Tl;dr: Good package managers end up encouraging micro-dependencies and dependency bloat because these things are now painless. Cargo is one of these good package managers.
EDIT: nobody is helped by 46 regex libraries, none of which implements Unicode fully, for example (not an example taken from the Rust community).
- it's inevitably going to accumulate mistakes/obsolete/deprecated stuff over time, because there can be only one version of it, and it needs to be backwards compatible.
- it makes porting the language to new platforms harder, since there's more stuff promised to work as standard.
- to reduce risk of having the above problems, stdlib usually sticks to basic lowest-common-denominator APIs, lagging behind the state of the art, creating a dilemma between using standard impl vs better but 3rd party impls (and large programs end up with both)
- with a one-size-fits-all it's easy to add bloat from unnecessary features. Not all programs want to embed megabytes of Unicode metadata for a regex.
The goal of having common trustworthy code can be achieved in many other ways, such as having (de-facto) standard individual dependencies to choose from. Packages that aren't built-in can be versioned independently, and included only when necessary.
You're counting optional dependencies used in the binaries which isn't fair (obviously the GUI app or the backend of the webui are going to have dependencies!). But yes 3 dependencies isn't literally no dependency.
For rust you have the llama.cpp wrappers like llm_client (mine), and the candle based projects mistral.rs, and Kalosm.
Although, my project does try and provide an implementation of mistral.rs, I haven’t fully migrated from llama.cpp. A full rust implementation would be nice for quick install times (among other reasons). Right now my crate has to clone and build. It’s automated for mac, pc, and Linux but it adds about a minute of build time.
> if I have a good GPU, I should look for alternatives.
If you actually want to run it, even just on the CPU, you should look for an alternative (and the alternative is called llama.cpp) this is more of an educational resource about how things work when you remove all the layers of complexity in the ecosystem.
LLM are somewhat magic in how effective they can be, but in terms of code it's really simple.
It's already using Dioxus (neat). I wonder if WASM could be put on the roadmap.
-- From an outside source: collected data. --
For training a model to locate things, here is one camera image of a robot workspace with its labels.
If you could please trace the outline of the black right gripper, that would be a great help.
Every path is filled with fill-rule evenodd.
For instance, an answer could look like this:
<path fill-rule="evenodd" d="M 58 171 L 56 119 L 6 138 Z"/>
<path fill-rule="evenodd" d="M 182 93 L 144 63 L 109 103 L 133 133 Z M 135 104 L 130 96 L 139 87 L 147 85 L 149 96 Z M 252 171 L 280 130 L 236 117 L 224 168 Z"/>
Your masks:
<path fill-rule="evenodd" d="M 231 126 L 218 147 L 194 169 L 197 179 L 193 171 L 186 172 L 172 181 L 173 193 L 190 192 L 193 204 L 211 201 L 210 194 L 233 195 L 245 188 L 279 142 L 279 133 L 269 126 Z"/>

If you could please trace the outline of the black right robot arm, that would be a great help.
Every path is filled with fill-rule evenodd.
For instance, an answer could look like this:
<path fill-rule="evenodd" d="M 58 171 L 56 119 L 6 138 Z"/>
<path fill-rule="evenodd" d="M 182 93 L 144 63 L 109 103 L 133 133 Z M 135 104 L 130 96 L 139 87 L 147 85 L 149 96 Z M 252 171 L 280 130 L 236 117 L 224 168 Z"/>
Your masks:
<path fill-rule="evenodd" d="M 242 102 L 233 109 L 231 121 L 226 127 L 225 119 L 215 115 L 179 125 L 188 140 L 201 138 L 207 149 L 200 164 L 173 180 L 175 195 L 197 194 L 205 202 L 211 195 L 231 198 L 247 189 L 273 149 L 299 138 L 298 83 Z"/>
If this could run a lightweight LLM like RWKV in the browser, then the browser unlocks a whole class of new capabilities without calling any SaaS APIs.
https://github.com/maedoc/rwkv.js
using the Rwkv.cpp compiled with emscripten, but I didn’t quite figure out the tokenizers part (yet, only spent about an hour on it)
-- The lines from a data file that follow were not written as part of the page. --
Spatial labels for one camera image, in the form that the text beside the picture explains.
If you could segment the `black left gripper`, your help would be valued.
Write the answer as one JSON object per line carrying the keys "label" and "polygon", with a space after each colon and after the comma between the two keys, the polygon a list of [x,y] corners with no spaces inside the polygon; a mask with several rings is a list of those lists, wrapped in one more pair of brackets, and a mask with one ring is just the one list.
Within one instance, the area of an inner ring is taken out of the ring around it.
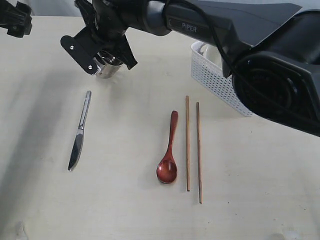
{"label": "black left gripper", "polygon": [[8,0],[0,1],[0,27],[7,29],[7,35],[23,38],[32,30],[32,9],[26,3],[17,1],[12,5]]}

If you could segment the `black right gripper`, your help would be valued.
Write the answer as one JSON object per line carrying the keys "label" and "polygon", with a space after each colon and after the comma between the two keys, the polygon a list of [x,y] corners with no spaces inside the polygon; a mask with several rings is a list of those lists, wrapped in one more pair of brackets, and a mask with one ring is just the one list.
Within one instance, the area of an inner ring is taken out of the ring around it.
{"label": "black right gripper", "polygon": [[144,19],[147,15],[146,0],[76,0],[85,27],[74,37],[60,39],[63,49],[89,75],[101,70],[97,55],[101,51],[119,59],[131,70],[138,64],[126,31],[129,28],[147,32]]}

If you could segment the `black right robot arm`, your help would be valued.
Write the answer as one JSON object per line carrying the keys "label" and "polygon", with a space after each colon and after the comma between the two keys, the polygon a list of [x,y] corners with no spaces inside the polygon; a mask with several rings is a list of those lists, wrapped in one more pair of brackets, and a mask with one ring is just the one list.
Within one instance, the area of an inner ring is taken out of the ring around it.
{"label": "black right robot arm", "polygon": [[88,74],[104,56],[133,68],[126,38],[133,28],[155,36],[177,32],[216,47],[222,74],[254,114],[320,134],[320,11],[290,2],[213,0],[77,0],[84,28],[60,44]]}
Nevertheless I am pretty sure the 1.6b rwkv6 would be totally usable offline browser only. It’s not capable enough for general chat but for rag etc it could be quite enough
The library itself should be able to compile to WASM with very little change: rayon and wide the only mandatory dependencies support wasm out of the box, and to get rid of memmap2 by replacing the `Mmap` type in transformer.rs with `&[u8]`.
That being said, RWKV is a completely different architecture so it should be reimplemented entierly and is not likely to be part of the roadmap ever (not the main author so I can't say for sure, but I really doubt it).
It's good enough to get pretty good performance for little effort, but I don't think it would win a benchmark race either.